Everyone was laughing, except for Graham. 

“William Tell never misses anything. He could even shoot God down,” Bernard said. 

No feeling of high had kicked in yet, but Graham smoked the rest of the joint anyway. The bitter taste of absinthe lingered on his tongue. Bernard had brought some real absinthe from Prague to test out the hallucinations myth combined with high THC marijuana. Graham was not a good drinker and was still sipping at his first glass. The others were already preparing their second. 

“Come on, Gray, drink up!” Bernard said, and he did. 

The fire’s crackling noise sounded like cracks in a brick wall. Graham’s head was spinning, his heart racing. He felt nauseated; every part of him had slowed down. Then his vision blurred, and all he could hear was under-water-talk. He sensed danger when he noticed Bernard’s body rising. He was mumbling something to Graham, but all Graham could hear was the crackling fire. The pressure in his eyes was messed up–causing him trouble to keep his eyes wide open. The outline of Bernard’s body was distorted.

“Wait,” Graham mumbled as Bernard walked away. “Wait…” 

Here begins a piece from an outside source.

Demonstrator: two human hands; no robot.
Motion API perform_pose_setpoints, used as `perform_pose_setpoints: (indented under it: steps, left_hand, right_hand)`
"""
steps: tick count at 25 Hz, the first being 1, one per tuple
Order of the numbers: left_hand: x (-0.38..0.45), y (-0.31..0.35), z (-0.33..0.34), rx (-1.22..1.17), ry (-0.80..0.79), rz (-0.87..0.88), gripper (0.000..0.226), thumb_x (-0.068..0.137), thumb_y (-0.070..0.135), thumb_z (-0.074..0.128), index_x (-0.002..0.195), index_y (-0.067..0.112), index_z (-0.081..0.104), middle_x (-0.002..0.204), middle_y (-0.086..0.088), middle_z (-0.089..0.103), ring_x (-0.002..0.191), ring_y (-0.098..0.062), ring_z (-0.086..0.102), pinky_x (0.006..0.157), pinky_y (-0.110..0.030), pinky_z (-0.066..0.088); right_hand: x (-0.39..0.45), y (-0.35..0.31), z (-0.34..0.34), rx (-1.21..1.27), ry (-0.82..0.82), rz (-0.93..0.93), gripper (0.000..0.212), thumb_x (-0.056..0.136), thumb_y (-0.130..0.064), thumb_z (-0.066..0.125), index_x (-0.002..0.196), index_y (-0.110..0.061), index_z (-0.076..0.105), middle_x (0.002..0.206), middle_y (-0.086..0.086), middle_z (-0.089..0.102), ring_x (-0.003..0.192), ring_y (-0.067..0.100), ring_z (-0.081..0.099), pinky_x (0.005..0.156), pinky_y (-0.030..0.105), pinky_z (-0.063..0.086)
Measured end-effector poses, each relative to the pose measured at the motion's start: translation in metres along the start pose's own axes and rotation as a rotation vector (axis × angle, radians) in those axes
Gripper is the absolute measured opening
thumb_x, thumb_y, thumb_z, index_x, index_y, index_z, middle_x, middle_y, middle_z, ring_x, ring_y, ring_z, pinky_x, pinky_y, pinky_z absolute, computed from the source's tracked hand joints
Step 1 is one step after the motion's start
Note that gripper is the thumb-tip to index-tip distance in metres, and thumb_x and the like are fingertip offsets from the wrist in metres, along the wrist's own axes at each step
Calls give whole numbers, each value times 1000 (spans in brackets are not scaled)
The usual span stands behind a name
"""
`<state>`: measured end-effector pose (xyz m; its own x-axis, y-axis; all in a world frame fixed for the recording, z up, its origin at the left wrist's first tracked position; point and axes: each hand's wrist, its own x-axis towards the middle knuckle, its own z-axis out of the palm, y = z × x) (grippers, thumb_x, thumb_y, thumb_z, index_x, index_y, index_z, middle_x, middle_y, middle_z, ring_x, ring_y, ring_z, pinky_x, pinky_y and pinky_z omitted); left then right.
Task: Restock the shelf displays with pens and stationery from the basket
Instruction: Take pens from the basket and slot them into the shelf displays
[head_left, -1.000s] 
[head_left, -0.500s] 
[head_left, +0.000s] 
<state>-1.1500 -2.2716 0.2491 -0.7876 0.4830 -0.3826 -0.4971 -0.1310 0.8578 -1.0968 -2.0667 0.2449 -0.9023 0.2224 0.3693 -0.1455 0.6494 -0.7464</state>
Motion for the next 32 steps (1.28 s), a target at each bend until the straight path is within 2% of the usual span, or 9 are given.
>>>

Bernard was walking towards the oak tree. Forcing his mind to focus, he could hear fractions of Neil’s and Jim’s laughter. 

“Bern…!”

He didn’t know whether he’d said it or imagined it. Through his blurry vision, he saw Bernard climbing the oak tree. The only way to regain his senses was to puke, so he stuck his fingers down his throat and vomited into the fire. The only noises he could hear were cracking bones followed by a splash in the millpond. The laughter had died, and the fire had gone out.

 

The water was still peaceful; the grass snake hadn’t come. Graham remembered the day his mother started praying for him frantically, saying that he should never interfere with God’s will. Bernard’s death was God’s will. The guilt would go away if he trusted God. Ever since then, he’d been under surveillance by something he didn’t even believe in. His precognition went out of order too. However, his mother thought her son was a prophet of pain and was destined to suffer, but she was wrong. He looked at his mobile phone, uncertain about replying to Shannon. The area hadn’t changed except for a missing branch on the oak tree; it looked fragile now. The oak tree and he had something significant in common.

“Hey, mate, sorry I’m late,” someone said.

He got up and saw Bernard, who was wearing a t-shirt with a target face on it. The bull’s eye was not red but black. The colour of the sky had changed to magenta when they walked across the field.

“It’s been a while. How have you been?” Bernard said.

“Crap, what else?”

“Nothing new, then?”

Bernard’s presence was unsettling, and yet, it seemed so ordinary at the same time.

“Nothing.”

“Any girls?”

“There is someone, but…” Graham stuttered.

“What? Don’t be a coward.”

They walked past a beautiful female ballet dancer practicing in an alley of white spruces. Her curly hair dangled like tinsel. He didn’t realise that they’d entered the woods.

“Don’t you want this madness to stop, Gray?”

Next, they walked past a tree feller felling an oak tree with an axe. Each hit on the tree generated an explosive sound.

“You have to accept the past, mate.”

“Bernard, I tried…”

“I know,” he interrupted.

“I could’ve saved you.”

The magenta sky turned burgundy, and the trees began to lose more and more leaves. They were playing in the wind, filling the area with rustling noises.

“It wasn’t your fault.”

Graham’s lower lip was trembling.

Blood was oozing out of the bull’s eye of Bernard’s t-shirt. He showed no pain or any sign of concern. 

“I miss you, man.”

“Me too. Don’t live with a burden that was never yours,” Bernard said.

 

When Graham woke up in the middle of the night, he saw the moonlight shining through his window. He grabbed his mobile phone and texted Shannon: “How about next weekend?”

Then he rose from his bed and looked straight ahead. The devil’s hand was steadily drawing back the arrow. William Tell never misses anything.